In the global quest to attain justice for Palestinians, we must coordinate and celebrate each other’s success, from Beirut to the US

With Israel officially enshrining apartheid with its newly passed nation-state law, the Boycott, Divestment and Sanctions (BDS) movement was boosted once again as the most viable grassroots strategy to end Israel’s violation of international law.  As Professor Richard Falk put it: "If BDS continues to gain momentum around the world, and especially in the West, it will strengthen the will of governments to do the right thing, and gain sufficient momentum to shake the foundations of the Zionist insistence on a Jewish state in what is still essentially a non-Jewish society."

Meanwhile, there is renewed discussion in the West around whether it is still relevant to boycott only products from the settlements or all Israeli products. After all, the new law affirms that: "The state views the development of Jewish settlement as a national value and will act to encourage and promote its establishment and consolidation."  

Different BDS criteria

The distinction between settlement products and products from "Israel proper," however, is one that only functions in a context where such products are indeed available to the consumer. In Arab countries that are implementing the Arab League boycott, the criteria have always been different.

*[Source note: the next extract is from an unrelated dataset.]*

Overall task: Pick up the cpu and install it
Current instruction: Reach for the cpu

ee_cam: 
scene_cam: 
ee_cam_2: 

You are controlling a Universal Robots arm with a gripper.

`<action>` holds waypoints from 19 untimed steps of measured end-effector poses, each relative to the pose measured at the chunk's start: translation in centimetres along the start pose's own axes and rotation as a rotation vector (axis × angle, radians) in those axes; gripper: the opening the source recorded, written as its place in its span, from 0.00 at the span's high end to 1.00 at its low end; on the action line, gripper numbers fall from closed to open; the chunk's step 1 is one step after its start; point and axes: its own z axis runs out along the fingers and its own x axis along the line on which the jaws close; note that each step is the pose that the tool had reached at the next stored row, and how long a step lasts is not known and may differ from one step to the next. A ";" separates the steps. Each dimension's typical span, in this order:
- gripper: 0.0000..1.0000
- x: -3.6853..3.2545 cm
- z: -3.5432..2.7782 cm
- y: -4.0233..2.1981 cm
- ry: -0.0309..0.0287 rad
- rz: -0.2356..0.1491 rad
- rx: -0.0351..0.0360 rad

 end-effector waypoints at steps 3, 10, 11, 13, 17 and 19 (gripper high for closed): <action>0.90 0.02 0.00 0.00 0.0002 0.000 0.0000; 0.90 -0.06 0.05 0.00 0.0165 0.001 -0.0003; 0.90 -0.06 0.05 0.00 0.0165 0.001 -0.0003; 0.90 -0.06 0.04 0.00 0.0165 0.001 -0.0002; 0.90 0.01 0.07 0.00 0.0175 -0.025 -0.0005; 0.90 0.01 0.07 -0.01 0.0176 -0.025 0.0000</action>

I was directly aware of that when I recently attended a presentation by Swedish activist Benjamin Ladraa at Dar El Nimer in Beirut, in which he urged everyone to do everything within their power to bring attention to the plight of the Palestinians. As I watched him using a Hewlett-Packard laptop to project his PowerPoint slides, I was reminded of the difference in the criteria between the BDS movement in the US, where I reside, and the boycott movement in Lebanon and the Arab world generally.

Hewlett-Packard is one of the main targets of the global BDS movement for its complicity in Israel’s apartheid policies. Those of us in the US who have an HP laptop or printer - and we are many - generally post a sticker on it saying: "This is my last HP," not only to express our disapproval of the company’s policies, but also to start conversations about solidarity with Palestine. 

Cultural boycott victories

At the Beirut event I attended, there was no qualification of the use of this hardware. Ladraa spoke of his long trek from his hometown in Sweden, through a dozen countries, into Lebanon, saying the goal was to initiate conversations about Palestine with everyone who saw him pushing his stroller and very large Palestinian flag.  

He projected photos of his journey, regularly documented on social media, and stressed that he firmly believed one must do everything within one's power to bring about justice. All the while, he was using a computer made by a company associated with the oppression of Palestinians.  

During the Q&A session that followed, I broached the question of BDS, which Ladraa had not mentioned - only to be told by another audience member that the criteria I cited do not apply in Lebanon.  

Of course, this does not mean there is no vibrant Palestine solidarity movement in Lebanon, which has secured a number of significant boycott victories - including, most recently, getting Colombian star Shakira to cancel her scheduled performance in Israel. Most of these victories are cultural boycott victories, rather than consumer boycott initiatives, as Lebanon participates in the broader Arab League boycott of Israel.

This means that few, if any, Israeli products are available in Lebanon - and if such products are to be found, they are illegal.   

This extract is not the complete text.